PINNBARDS: Merging Physics and AI for Earlier Solar Event Detection

The team introduced PINNBARDS, short for Physics-Informed Neural Network-Based AR Distribution Simulator, representing a novel solar forecasting methodology. Unlike conventional tools that analyze small-scale magnetic indicators, PINNBARDS integrates surface solar region data with the Sun’s subsurface magnetic field dynamics. Utilizing data from the Solar Dynamics Observatory and the Helioseismic and Magnetic Imager (HMI), it infers deeper magnetic states beneath the Sun’s photosphere. This approach vastly improves the lead time for anticipating solar eruptions, offering essential warning periods for infrastructure protection.

“The reconstructed subsurface states from PINNBARDS provide initial conditions for forward simulations of solar magnetic evolution, opening the door to predicting where and when large, flare-producing active regions are likely to emerge weeks in advance,” explained Dr. Mausumi Dikpati, a senior scientist from NSF-NCAR who led the team.

The major advantage of PINNBARDS lies in its extension of forecasting capabilities from a matter of hours to several weeks, allowing authorities and industries more time to respond effectively to impending solar activity.

Advancing Space Weather Preparedness

Long-range warnings of solar flares and CMEs carry significant benefits for protecting crucial assets like orbiting satellites, power infrastructure, and crewed spacecraft. Space weather events can wreak havoc on communications, navigation, and power delivery, with intense CMEs capable of widespread blackouts.

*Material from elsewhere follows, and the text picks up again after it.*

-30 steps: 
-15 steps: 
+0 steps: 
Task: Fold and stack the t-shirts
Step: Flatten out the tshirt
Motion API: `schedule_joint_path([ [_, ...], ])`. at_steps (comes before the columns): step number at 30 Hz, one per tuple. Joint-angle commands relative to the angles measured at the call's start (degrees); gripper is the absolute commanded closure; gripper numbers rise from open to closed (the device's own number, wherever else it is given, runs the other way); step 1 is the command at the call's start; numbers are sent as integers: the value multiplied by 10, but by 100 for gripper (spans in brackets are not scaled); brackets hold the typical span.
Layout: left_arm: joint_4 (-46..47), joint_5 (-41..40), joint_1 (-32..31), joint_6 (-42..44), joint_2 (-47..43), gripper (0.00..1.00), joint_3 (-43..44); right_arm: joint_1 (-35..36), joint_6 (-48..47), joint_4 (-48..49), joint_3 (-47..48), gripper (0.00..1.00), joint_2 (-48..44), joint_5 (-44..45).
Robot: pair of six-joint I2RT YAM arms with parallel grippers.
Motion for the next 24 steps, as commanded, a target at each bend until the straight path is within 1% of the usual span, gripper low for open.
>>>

The new AI-driven system aims to furnish global stakeholders with enhanced preparation time, reducing vulnerabilities.

Moreover, this innovation plays an important role in the era of expanded human space exploration. As missions venture farther, especially to destinations like Mars, protecting astronauts from harmful solar radiation becomes vital. Early detection of solar storms empowers mission planners to implement shielding strategies or reroute spacecraft trajectories, mitigating radiation exposure risks during long-duration flights.

Transforming Solar Science and Forecasting Horizons

Published in the Astrophysical Journal, this breakthrough combines next-generation AI with established solar observation techniques to establish a holistic framework for long-term space weather predictions. By reconstructing the Sun’s magnetic environment beneath its surface, researchers have unlocked new capabilities to simulate and forecast the formation of active solar regions with improved precision.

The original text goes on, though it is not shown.